Ama e il peso dell’inciviltà

Chi lavora per mantenere la città pulita – gli operatori dell’Ama, spesso bersaglio facile di frustrazioni generalizzate – si ritrova ogni giorno a dover rimediare a gesti compiuti da altri. I cosiddetti “squaletti”, le squadre mobili dedicate alla raccolta dei rifiuti fuori posto, non dovrebbero essere la norma. Dovrebbero essere un intervento d’emergenza, non il quotidiano.

E invece sono costretti a rincorrere l’inciviltà. Se non ci fossero loro, molte zone sarebbero ancora più compromesse. Ma questo impegno continuo, che si mangia risorse e tempi operativi, sottrae energie ad altre attività fondamentali: la pulizia profonda dei marciapiedi, la rimozione dei rifiuti più ostinati, la manutenzione di aree trascurate.

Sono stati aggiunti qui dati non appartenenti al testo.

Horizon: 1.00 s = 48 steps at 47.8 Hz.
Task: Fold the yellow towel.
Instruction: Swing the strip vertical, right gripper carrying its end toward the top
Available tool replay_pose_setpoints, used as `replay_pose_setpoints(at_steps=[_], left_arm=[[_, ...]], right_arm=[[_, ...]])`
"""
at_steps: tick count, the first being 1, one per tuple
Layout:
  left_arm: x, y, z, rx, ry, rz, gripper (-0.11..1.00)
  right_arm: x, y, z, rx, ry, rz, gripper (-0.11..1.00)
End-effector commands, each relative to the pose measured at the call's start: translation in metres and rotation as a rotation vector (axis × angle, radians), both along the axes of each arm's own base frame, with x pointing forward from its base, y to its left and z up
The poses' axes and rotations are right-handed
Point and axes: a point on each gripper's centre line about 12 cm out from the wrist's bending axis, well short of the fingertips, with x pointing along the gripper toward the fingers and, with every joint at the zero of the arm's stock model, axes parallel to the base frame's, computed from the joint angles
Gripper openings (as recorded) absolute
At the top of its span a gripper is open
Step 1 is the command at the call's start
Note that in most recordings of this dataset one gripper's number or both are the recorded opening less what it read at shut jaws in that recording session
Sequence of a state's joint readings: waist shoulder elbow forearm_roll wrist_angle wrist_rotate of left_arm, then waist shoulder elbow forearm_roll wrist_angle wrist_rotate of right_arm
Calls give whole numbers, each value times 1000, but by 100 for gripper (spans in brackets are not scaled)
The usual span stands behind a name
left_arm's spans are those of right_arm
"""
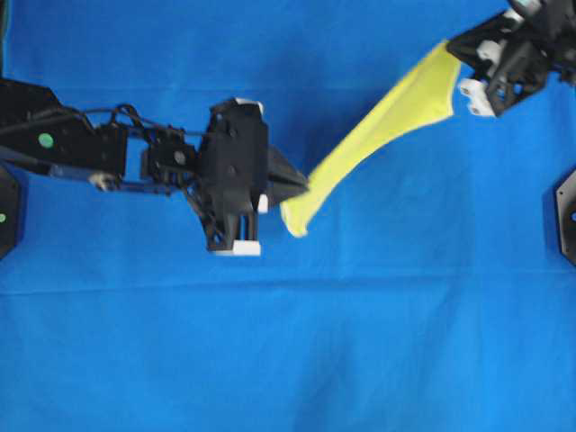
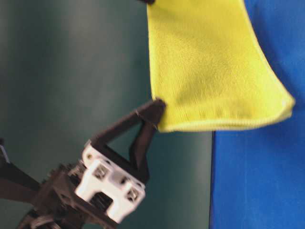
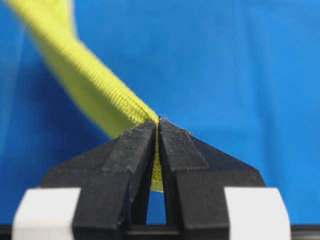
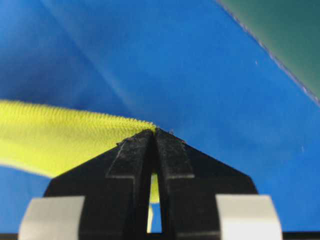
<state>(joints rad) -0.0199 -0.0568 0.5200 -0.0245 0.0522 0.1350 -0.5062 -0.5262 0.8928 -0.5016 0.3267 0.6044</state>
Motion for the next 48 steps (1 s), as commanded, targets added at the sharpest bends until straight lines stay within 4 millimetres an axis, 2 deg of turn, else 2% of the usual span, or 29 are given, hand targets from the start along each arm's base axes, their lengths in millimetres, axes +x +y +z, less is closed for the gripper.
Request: replay_pose_setpoints(at_steps=[1, 13, 20, 37, 48], left_arm=[[9, -20, 19, 7, -72, -50, 3], [27, -40, 28, 29, -142, -106, 3], [33, -47, 24, 28, -144, -118, 3], [42, -49, 18, 30, -173, -121, 3], [65, -52, 20, 29, -201, -121, 3]], right_arm=[[15, -15, 11, -27, -40, 1, 1], [71, -42, 17, -58, -103, 64, 1], [90, -52, 21, -65, -118, 72, 1], [93, -53, 21, -67, -119, 75, 1], [76, -45, 19, -65, -116, 70, 1]])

Il cassonetto “moderno” e il rifiuto culturale

Un dettaglio interessante è l’introduzione dei nuovi cassonetti, senza pedale ma con un sistema semplificato per l’inserimento dei sacchetti. Una tecnologia semplice, intuitiva, quasi banale. Eppure, molti sembrano non averla nemmeno notata.

Perché il problema non è lo strumento, ma l’approccio. Serve provarci, serve la volontà di capire. Chi non apre il coperchio, spesso non è ostacolato dalla difficoltà, ma dalla pigrizia. O, peggio ancora, da un’idea distorta: che se la città è già sporca, allora un sacchetto in più non farà la differenza.

Roma e il suo eterno compromesso

Roma è una città che da sempre vive su un equilibrio fragile tra meraviglia e degrado. I suoi problemi non sono mai solo tecnici: sono fatti di abitudini, di atteggiamenti radicati, di relazioni tra persone e spazio pubblico. È facile incolpare l’amministrazione, e spesso con ottime ragioni. Ma c’è un confine oltre il quale la responsabilità torna a essere condivisa.

Un gesto semplice – come buttare il sacchetto dove va, come rallentare davanti a un attraversamento, come sollevare un coperchio leggero – è il vero atto politico in una città che vuole cambiare. Roma può migliorare, sì. Ma non migliorerà da sola.

E forse, se cominciassimo tutti con un po’ più di attenzione, senza aspettare che “qualcun altro” faccia il primo passo, ci accorgeremmo che questa città ha ancora voglia di essere all’altezza della sua bellezza.